§ WORK TO COMPLETE
Locate all lines in the data below that hold "pink" and show them.

§ Saved entries
%%

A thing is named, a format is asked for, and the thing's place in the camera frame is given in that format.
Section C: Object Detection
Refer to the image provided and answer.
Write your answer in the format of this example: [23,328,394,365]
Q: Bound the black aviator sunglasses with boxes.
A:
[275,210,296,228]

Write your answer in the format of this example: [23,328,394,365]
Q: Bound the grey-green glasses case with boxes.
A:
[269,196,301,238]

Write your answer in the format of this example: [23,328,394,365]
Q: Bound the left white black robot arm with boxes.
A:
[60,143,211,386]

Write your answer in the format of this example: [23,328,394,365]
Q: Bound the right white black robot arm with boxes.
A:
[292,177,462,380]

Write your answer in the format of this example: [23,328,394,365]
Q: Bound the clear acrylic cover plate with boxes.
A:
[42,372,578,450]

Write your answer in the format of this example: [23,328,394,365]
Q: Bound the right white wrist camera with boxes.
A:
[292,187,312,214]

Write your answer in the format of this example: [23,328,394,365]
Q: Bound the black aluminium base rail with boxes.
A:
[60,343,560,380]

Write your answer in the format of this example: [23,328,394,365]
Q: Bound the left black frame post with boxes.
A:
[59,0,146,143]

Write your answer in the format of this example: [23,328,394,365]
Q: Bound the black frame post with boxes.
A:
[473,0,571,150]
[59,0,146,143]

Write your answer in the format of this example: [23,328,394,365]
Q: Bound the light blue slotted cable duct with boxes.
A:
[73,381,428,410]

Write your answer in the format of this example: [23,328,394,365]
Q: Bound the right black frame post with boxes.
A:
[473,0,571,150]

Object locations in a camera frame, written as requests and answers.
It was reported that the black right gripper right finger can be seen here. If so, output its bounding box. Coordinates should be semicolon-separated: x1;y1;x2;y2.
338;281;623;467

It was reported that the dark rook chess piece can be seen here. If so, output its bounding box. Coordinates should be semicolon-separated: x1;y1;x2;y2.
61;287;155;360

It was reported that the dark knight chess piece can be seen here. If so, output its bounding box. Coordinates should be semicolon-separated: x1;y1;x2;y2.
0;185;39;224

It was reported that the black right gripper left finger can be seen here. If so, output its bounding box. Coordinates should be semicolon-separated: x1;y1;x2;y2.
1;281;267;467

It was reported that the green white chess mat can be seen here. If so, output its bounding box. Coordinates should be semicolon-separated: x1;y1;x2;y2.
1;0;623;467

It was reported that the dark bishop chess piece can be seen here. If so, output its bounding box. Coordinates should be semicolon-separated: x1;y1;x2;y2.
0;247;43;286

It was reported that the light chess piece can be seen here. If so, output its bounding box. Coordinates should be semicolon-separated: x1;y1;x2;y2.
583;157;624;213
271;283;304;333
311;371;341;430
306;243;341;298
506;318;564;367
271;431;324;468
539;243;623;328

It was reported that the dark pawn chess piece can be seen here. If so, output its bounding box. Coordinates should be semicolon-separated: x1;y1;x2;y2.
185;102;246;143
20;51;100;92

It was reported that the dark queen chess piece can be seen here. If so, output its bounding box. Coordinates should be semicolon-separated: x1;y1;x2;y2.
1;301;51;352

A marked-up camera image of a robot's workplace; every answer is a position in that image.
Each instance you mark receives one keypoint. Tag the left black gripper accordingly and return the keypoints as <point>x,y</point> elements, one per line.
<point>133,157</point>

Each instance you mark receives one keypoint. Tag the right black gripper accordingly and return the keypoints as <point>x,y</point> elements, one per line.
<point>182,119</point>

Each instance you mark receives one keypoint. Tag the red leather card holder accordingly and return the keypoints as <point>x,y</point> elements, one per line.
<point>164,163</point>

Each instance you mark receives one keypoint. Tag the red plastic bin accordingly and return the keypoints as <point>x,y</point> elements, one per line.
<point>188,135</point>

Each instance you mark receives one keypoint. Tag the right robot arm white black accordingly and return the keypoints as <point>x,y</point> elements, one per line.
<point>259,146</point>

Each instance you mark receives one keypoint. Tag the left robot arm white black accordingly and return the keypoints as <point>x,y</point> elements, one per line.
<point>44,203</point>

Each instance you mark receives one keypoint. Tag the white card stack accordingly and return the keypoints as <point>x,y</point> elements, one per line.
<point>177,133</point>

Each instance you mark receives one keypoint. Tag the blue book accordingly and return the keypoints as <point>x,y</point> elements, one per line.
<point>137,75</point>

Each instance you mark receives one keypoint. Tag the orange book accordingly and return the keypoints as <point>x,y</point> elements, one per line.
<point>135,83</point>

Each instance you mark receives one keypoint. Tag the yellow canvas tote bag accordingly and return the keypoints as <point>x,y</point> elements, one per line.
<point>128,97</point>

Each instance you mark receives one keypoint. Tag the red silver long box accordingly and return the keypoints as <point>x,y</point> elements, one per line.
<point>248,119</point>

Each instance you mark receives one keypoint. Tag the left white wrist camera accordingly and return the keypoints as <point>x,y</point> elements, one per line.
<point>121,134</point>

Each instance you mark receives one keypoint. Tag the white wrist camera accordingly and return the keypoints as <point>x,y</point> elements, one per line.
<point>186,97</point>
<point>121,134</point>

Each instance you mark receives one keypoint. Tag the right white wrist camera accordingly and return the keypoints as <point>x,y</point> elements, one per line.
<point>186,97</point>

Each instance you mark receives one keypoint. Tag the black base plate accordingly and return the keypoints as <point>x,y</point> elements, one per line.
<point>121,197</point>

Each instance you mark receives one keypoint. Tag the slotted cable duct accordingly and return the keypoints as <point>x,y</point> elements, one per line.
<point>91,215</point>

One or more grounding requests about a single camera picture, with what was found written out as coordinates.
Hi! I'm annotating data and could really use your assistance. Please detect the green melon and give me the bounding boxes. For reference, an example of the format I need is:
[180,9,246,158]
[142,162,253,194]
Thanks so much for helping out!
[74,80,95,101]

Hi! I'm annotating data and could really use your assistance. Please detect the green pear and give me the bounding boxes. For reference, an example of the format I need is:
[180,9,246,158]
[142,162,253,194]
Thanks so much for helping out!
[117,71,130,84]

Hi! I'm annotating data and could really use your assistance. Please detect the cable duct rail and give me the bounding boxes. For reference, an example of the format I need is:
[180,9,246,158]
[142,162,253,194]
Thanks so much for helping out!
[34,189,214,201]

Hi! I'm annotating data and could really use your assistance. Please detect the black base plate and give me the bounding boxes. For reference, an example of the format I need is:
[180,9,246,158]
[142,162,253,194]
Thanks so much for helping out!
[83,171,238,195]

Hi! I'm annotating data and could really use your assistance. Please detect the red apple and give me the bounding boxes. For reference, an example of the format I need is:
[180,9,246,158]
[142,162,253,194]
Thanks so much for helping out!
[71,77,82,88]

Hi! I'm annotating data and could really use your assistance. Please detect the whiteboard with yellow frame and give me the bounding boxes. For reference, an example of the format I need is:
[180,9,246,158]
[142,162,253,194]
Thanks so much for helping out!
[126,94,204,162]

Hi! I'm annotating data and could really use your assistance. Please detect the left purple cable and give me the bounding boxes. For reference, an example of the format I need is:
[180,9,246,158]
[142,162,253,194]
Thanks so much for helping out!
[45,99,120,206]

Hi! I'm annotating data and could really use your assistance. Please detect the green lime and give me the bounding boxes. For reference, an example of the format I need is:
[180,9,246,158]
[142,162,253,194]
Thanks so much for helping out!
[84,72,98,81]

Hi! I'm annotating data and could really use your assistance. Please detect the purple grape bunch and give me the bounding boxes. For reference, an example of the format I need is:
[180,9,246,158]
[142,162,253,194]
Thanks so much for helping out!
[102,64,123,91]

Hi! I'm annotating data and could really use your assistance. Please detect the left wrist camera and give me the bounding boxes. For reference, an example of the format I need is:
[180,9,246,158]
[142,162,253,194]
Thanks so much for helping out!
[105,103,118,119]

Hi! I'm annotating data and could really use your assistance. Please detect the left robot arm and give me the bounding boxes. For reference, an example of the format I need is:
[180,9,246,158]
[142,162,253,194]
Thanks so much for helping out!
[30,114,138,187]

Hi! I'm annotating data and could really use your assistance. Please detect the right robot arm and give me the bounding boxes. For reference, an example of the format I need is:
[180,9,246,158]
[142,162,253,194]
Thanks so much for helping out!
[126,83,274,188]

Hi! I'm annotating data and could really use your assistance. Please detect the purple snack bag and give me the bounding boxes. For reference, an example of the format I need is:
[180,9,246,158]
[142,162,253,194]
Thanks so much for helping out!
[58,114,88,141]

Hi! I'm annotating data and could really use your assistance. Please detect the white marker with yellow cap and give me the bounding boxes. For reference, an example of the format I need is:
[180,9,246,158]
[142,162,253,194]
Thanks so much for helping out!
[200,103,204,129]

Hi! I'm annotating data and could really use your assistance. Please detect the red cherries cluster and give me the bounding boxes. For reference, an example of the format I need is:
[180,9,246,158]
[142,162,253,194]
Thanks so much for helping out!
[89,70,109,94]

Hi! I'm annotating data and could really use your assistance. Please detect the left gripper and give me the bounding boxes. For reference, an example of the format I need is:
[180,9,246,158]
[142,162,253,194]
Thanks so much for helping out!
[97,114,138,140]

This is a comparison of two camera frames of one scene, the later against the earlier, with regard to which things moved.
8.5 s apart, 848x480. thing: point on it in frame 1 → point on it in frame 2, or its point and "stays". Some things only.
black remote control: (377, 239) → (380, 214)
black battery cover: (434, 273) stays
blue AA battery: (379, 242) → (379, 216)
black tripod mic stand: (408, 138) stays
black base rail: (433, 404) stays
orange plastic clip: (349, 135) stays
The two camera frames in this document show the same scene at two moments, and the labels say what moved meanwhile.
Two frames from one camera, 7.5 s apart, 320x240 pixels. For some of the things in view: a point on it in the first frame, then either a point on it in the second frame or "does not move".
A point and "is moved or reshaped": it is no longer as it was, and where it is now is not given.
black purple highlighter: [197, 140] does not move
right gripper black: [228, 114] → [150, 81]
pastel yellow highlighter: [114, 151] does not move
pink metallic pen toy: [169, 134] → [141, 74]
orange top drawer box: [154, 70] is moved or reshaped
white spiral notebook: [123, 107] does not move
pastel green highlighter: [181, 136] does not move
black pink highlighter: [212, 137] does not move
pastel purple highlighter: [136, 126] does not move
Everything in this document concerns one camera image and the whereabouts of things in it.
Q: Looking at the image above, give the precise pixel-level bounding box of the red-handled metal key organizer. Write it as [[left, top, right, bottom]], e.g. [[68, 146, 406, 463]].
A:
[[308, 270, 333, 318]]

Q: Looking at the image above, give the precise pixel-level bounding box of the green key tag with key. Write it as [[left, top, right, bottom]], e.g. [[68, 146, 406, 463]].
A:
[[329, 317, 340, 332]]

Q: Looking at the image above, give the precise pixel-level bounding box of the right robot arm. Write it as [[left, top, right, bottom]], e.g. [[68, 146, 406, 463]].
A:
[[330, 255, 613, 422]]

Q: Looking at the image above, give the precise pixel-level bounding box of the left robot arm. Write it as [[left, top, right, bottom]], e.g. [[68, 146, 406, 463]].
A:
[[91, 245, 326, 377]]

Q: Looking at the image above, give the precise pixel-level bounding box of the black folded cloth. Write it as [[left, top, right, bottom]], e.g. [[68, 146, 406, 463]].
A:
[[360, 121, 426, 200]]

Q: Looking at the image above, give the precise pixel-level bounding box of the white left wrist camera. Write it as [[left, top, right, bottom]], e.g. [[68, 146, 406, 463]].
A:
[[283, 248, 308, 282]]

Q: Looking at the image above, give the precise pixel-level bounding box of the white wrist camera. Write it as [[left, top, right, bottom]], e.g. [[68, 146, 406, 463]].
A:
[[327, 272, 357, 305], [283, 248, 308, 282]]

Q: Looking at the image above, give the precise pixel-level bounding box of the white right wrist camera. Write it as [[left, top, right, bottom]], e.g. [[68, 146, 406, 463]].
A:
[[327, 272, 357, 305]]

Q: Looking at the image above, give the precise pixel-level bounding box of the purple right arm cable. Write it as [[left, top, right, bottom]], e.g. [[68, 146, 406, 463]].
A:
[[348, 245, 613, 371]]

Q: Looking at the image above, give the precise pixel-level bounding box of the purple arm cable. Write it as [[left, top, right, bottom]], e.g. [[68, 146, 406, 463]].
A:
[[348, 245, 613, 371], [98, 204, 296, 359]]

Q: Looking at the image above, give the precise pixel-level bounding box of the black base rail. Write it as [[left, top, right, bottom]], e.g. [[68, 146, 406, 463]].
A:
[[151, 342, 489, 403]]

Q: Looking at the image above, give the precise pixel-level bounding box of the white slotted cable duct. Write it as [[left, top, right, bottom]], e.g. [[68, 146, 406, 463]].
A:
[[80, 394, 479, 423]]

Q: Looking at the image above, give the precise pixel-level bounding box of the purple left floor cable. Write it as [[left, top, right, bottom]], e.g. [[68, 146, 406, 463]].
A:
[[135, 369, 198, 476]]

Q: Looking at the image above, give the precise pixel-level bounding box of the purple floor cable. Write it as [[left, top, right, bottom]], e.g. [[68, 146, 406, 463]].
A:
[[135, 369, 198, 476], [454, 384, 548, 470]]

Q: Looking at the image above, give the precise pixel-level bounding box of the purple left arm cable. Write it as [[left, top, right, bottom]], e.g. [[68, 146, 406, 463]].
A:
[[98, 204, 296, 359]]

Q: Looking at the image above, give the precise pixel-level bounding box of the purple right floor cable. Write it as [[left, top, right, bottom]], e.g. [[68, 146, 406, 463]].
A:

%%

§ RESULT
pink metallic pen toy: [169, 134] → [141, 74]
black pink highlighter: [212, 137] does not move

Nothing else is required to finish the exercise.